## Required action
For the material below, count each line where the string "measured" appears, then return the total alone.

## Data provided
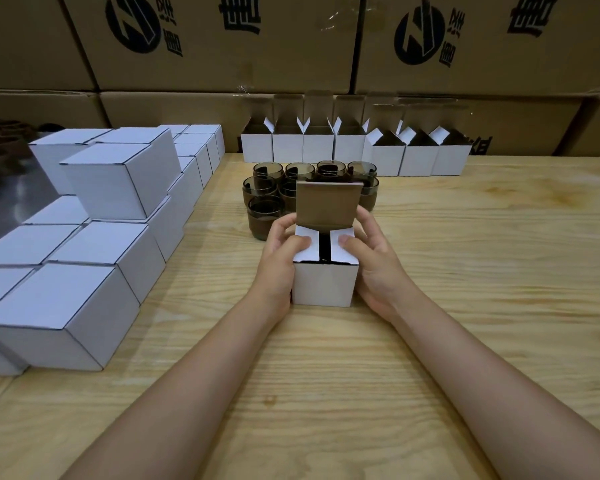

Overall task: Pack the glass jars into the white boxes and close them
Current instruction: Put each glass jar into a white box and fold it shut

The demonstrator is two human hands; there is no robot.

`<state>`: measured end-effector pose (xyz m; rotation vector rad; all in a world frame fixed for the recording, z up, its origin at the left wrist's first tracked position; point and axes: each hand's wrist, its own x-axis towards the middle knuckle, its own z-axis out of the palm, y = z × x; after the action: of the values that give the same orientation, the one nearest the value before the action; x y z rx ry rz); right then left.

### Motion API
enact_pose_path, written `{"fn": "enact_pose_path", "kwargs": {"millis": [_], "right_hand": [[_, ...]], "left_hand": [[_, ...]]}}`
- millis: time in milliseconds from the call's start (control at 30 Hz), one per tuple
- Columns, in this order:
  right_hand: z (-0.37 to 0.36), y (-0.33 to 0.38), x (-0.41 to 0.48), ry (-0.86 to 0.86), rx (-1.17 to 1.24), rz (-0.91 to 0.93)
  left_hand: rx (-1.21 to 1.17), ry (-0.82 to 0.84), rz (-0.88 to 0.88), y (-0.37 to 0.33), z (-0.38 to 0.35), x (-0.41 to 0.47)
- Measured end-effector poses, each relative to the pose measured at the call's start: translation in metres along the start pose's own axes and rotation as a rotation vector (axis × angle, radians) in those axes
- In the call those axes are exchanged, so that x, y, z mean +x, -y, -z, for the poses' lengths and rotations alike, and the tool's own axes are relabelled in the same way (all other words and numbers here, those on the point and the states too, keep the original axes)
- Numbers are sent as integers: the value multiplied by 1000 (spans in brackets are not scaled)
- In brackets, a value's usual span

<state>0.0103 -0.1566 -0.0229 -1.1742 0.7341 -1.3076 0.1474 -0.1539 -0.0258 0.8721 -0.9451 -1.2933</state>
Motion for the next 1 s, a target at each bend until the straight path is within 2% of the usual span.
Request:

## Finished task
2